About this exercise: Write out the opening lines of the data word for word, up to and including the line with "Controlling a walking", and leave every picture and every later line out.

Recorded data:
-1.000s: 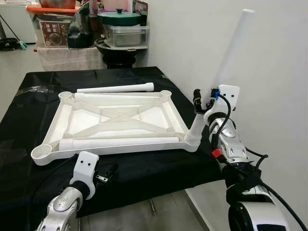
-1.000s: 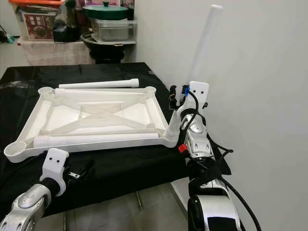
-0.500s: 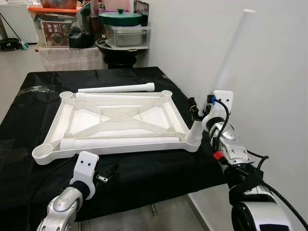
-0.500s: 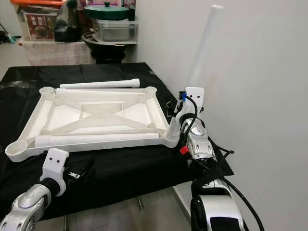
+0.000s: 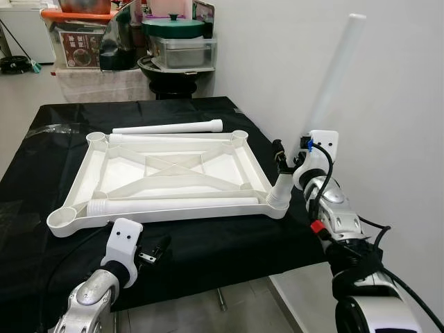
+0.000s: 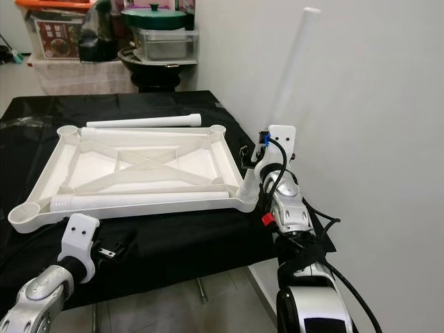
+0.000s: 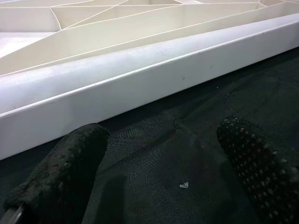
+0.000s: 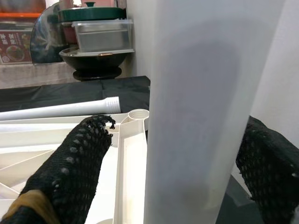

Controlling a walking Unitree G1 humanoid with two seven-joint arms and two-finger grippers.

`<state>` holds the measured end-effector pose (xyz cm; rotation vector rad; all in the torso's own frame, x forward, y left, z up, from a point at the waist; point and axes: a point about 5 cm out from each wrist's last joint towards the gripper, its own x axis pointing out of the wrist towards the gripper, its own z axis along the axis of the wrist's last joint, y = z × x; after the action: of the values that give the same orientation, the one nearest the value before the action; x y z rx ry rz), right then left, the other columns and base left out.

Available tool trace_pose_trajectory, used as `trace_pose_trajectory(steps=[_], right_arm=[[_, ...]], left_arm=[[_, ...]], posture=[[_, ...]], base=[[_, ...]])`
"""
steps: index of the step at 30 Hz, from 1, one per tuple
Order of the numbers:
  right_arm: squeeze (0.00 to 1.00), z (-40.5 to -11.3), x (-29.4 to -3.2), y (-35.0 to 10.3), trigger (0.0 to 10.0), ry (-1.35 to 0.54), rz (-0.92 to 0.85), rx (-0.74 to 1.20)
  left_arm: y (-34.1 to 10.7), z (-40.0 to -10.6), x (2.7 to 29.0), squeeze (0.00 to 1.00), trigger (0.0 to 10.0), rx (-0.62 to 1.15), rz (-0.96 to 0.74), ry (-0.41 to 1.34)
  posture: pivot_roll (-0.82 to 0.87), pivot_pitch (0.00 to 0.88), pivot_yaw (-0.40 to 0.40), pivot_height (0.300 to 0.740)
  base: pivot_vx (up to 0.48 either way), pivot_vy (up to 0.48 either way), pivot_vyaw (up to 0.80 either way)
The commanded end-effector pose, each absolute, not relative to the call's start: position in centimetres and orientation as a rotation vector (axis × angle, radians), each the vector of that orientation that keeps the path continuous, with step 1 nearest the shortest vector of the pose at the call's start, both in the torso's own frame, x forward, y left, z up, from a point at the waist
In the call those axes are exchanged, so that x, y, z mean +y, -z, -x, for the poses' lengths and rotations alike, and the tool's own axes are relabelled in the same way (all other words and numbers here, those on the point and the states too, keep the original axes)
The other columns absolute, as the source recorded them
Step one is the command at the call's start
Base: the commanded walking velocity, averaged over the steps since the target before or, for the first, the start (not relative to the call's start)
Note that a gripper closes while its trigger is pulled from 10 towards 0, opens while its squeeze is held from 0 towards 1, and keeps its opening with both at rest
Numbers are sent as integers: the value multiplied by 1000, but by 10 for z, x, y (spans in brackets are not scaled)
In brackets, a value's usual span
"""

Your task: Building children table

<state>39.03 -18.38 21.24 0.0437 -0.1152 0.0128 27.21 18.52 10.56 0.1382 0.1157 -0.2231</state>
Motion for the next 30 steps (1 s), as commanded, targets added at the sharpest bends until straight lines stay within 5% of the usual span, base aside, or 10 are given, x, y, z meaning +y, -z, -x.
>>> trace_pose_trajectory(steps=[1,30], right_arm=[[0,-388,-186,-208,10000,-9,-41,-98],[0,-337,-188,-199,10000,-33,-41,-54]], left_arm=[[-103,-272,185,0,10000,122,-131,230],[-101,-270,185,0,10000,130,-123,240]], posture=[[70,0,-74,740],[32,0,-66,740]], base=[[0,0,0],[0,0,0]])
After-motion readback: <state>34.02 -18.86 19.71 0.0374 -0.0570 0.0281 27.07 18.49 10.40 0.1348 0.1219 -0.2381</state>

Reply to the task:
-1.000s: 
-1.000s: 
-0.500s: 
-0.500s: 
+0.000s: 
+0.000s: 
+0.000s: 
+0.000s: 

Controlling a walking Unitree G1 humanoid with two seven-joint arms and two-finger grippers.

Nothing more belongs to this answer.